Impasse no Líbano piora com Parlamento paralisado devido a protestos

Crise que assola país há um mês paralisou economia e aumentou ameaça de inadimplência

Bagdá | Bloomberg

Manifestantes libaneses lotaram a capital Beirute nesta terça-feira (19) e forçaram o Parlamento a adiar a abertura de uma sessão por tempo indeterminado, depois de enfrentarem o Exército e a polícia antimotins, agravando a tempestade política no país.

O Legislativo se reunirá em data posterior, depois que os manifestantes impedirem a chegada de legisladores suficientes para formar quórum, com alguns questionando a legitimidade de uma sessão na ausência de um governo. 

Em meio ao caos, veículos pertencentes a deputados aceleraram pelo centro de Beirute, ouvindo-se tiros quando dois carros passaram tentando dispersar a multidão.

A profunda crise que assola o Líbano há um mês paralisou a economia e aumentou a ameaça de inadimplência. O primeiro-ministro Saad Hariri deixou o cargo no final do mês passado, e os manifestantes exigem um governo de tecnocratas para evitar um colapso financeiro iminente.

Manifestantes fogem de forças de segurança durante protesto antigoverno em Beirute
Manifestantes fogem de forças de segurança durante protesto antigoverno em Beirute - Anwar Amro/AFP

A frustração aumentou, pois o presidente Michel Aoun ainda não definiu uma data para as negociações parlamentares que desembocarão na nomeação de um novo primeiro-ministro.

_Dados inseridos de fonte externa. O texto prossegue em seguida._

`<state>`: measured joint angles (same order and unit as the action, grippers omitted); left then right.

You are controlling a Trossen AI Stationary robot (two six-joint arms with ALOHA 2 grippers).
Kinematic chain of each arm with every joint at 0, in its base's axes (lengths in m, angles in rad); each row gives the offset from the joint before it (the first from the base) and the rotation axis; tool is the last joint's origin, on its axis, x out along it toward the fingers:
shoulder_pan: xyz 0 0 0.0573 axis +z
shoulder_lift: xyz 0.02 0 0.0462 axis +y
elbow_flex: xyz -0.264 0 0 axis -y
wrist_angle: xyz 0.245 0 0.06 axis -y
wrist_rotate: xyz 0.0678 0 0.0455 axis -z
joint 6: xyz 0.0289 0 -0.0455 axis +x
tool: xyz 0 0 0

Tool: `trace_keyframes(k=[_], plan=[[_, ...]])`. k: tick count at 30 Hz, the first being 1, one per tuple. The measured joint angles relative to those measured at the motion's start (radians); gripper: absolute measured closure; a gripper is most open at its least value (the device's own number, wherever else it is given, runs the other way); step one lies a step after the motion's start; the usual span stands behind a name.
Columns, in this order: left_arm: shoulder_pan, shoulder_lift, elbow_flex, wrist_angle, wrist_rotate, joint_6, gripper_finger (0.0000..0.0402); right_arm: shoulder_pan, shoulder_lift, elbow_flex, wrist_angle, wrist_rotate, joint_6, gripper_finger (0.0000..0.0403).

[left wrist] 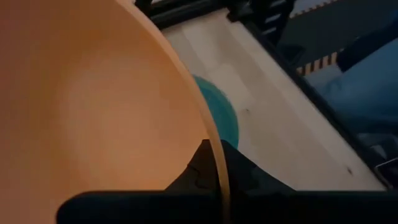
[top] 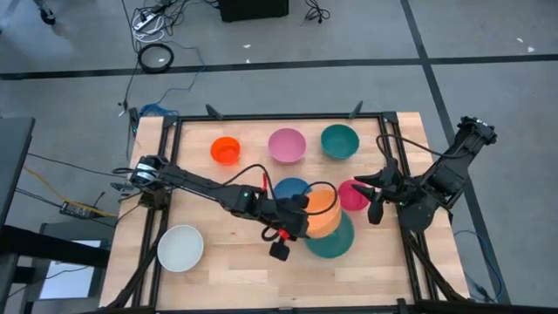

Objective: Nest bowls inside each other
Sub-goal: Stack the yellow bowl on top of the light green bowl

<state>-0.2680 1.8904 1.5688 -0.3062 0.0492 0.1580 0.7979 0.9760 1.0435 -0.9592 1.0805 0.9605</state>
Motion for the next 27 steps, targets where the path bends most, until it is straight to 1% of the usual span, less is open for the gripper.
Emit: trace_keyframes(k=[5,11,13,17,22,27], plan=[[0.01,0.011,0.0,0.005,0.1,0.001,0.0397,0.0,0.0,0.0,0.001,-0.001,-0.001,0.0298],[0.029,0.038,0.0,-0.01,0.153,-0.042,0.0397,0.0,0.0,0.0,0.011,-0.014,-0.001,0.0298],[0.033,0.049,0.0,0.019,0.144,-0.059,0.0393,0.0,0.001,0.0,0.018,-0.025,-0.005,0.0298],[0.036,0.05,0.0,0.039,0.078,-0.106,0.0358,0.001,0.001,0.0,0.035,-0.038,-0.02,0.0298],[0.046,0.049,0.0,0.046,0.082,-0.145,0.0318,0.0,0.001,0.0,0.039,-0.054,-0.03,0.0298],[0.046,0.049,0.0,0.047,0.096,-0.165,0.029,0.0,0.001,0.0,0.042,-0.057,-0.033,0.0298]])
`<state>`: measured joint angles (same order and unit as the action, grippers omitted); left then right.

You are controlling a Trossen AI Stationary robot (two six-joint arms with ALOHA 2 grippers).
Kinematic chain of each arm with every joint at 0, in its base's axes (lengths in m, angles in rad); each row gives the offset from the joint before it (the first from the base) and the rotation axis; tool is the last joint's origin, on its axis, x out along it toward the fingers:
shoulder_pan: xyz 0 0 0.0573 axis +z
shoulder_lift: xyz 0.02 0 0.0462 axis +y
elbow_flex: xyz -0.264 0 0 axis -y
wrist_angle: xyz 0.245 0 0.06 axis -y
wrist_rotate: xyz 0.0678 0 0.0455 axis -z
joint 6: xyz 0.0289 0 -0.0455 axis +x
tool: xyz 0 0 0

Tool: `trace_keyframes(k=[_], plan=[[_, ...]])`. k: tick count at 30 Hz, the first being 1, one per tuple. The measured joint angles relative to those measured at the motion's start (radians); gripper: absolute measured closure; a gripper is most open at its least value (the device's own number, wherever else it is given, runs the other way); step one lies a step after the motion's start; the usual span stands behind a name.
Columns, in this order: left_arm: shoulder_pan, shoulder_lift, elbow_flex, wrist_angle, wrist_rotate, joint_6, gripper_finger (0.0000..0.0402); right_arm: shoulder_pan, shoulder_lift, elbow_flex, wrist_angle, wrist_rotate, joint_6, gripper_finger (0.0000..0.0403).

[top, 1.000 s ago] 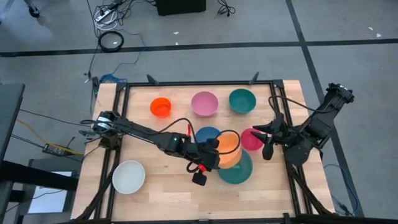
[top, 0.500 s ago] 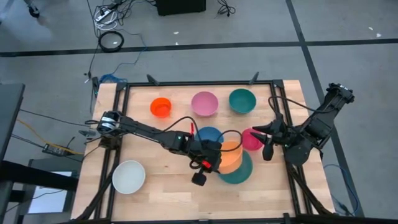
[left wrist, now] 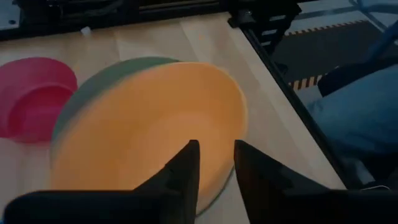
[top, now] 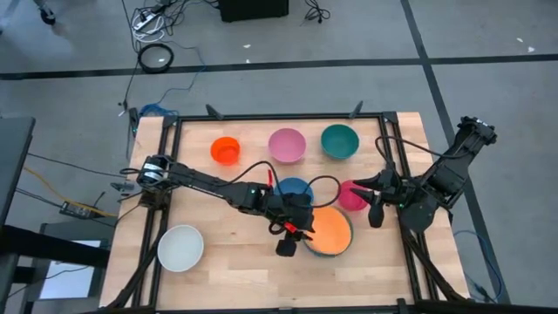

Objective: Nest bowls inside each other
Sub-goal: Stack the yellow bowl on top of the light green bowl, then stack the green bowl on top of the yellow bowl

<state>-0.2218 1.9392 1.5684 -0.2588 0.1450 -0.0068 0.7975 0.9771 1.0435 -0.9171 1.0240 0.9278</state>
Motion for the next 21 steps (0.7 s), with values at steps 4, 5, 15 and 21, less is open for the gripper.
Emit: trace_keyframes(k=[4,5,15,21], plan=[[0.0,-0.004,0.0,0.001,0.014,-0.001,0.0281,0.0,0.0,0.0,0.001,-0.017,-0.003,0.0298],[0.0,-0.005,0.0,0.002,0.014,0.0,0.0281,0.0,0.0,0.0,0.002,-0.024,-0.004,0.0298],[-0.023,-0.131,0.0,-0.363,-0.15,-0.06,0.028,0.001,0.005,0.0,0.0,-0.064,-0.007,0.0298],[-0.079,-0.233,-0.003,-0.753,-0.287,-0.261,0.028,0.001,0.035,0.0,0.001,-0.078,-0.005,0.0298]])
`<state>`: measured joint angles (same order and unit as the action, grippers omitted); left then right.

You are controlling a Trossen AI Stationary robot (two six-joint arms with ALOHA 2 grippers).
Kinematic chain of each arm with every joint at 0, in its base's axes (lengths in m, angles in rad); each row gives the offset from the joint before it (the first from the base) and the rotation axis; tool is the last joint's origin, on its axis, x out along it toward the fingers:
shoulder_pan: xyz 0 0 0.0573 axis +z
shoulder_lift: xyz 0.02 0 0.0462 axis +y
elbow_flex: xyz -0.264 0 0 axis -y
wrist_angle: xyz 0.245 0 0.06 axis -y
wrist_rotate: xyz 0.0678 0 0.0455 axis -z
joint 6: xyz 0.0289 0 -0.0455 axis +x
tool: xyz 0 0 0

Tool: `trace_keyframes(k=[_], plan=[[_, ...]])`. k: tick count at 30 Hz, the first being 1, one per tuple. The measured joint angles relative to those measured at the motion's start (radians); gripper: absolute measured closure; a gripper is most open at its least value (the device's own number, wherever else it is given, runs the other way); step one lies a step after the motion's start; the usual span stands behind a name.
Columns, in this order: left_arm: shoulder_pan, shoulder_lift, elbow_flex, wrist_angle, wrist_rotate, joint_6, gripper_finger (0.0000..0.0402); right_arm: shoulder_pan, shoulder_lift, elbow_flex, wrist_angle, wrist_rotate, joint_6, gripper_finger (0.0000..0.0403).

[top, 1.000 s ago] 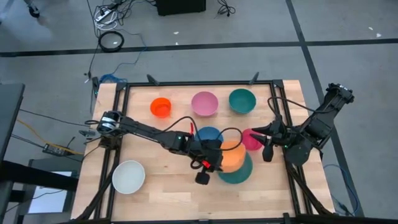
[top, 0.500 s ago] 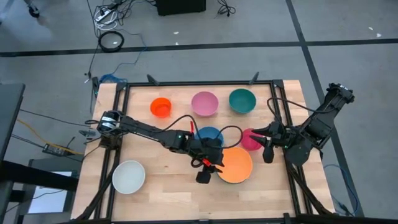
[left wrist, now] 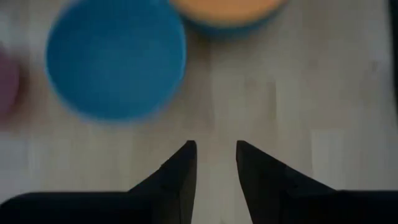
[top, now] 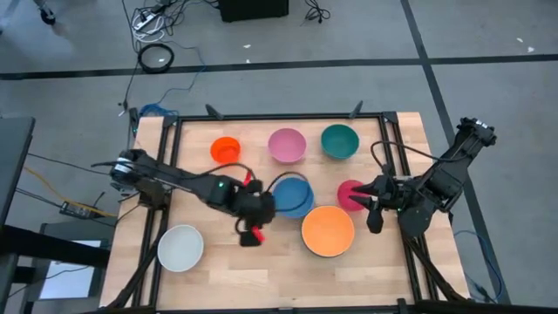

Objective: Nest bowls inside each other
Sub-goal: Stack the green bowl on top of the yellow bowl

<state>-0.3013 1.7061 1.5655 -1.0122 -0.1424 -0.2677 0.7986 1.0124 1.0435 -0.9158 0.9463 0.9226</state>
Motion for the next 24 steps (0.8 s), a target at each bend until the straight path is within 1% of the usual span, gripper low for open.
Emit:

Os principais partidos políticos indicaram um rico empresário para liderar o gabinete, mas ele retirou sua candidatura depois de uma reação dos manifestantes. 

O Parlamento já adiou uma sessão há uma semana por causa dos distúrbios.

Aoun tentou pregar a calma na terça-feira, publicando no Twitter que "as condições econômico-financeiras estão sob controle e serão abordadas gradualmente". Ele prometeu que o novo governo incluirá políticos, especialistas e representantes dos protestos.

O Legislativo pretendia discutir na terça-feira uma série de leis anticorrupção, bem como uma lei de anistia geral que os manifestantes dizem que se estenderá aos que cometeram crimes financeiros e ambientais, infrações que eles atribuem às elites políticas.

Antes do adiamento da sessão parlamentar, as forças de segurança isolaram as entradas que levam à praça Nejmeh, em Beirute, para impedir que a população se aproximasse do prédio e permitir que os parlamentares entrassem na sessão.

Aumentando o tumulto, dezenas de pessoas ficaram diante de bancos em Beirute e em outros lugares, com pelo menos um segurança estacionado nas proximidades para impedir a repetição de confrontos entre funcionários e clientes. 

As instituições de crédito, que estiveram fechadas durante boa parte do mês passado, adotaram conjuntamente uma série de restrições à movimentação de capitais para evitar o caos financeiro.

No centro de Beirute a tensão era palpável.

Ali Ammar, membro do bloco parlamentar do Hizbullah, caminhou até o Parlamento, mas foi assediado e rapidamente confrontado por manifestantes. A polícia estava removendo barricadas de metal que havia montado para permitir que alguns veículos de parlamentares chegassem à sessão.

Um grupo de deputados disse que pretendia apenas eleger comissões legislativas, mas não participaria da sessão plenária.

"Eles não devem entrar porque precisam se concentrar em outra coisa", disse um dos manifestantes, que não deu seu nome. 

"Precisamos de um governo de tecnocratas, não de uma sessão do Parlamento", disse ele, em frente à entrada do prédio no centro de Beirute, diante das forças de segurança e usando a bandeira libanesa como cachecol.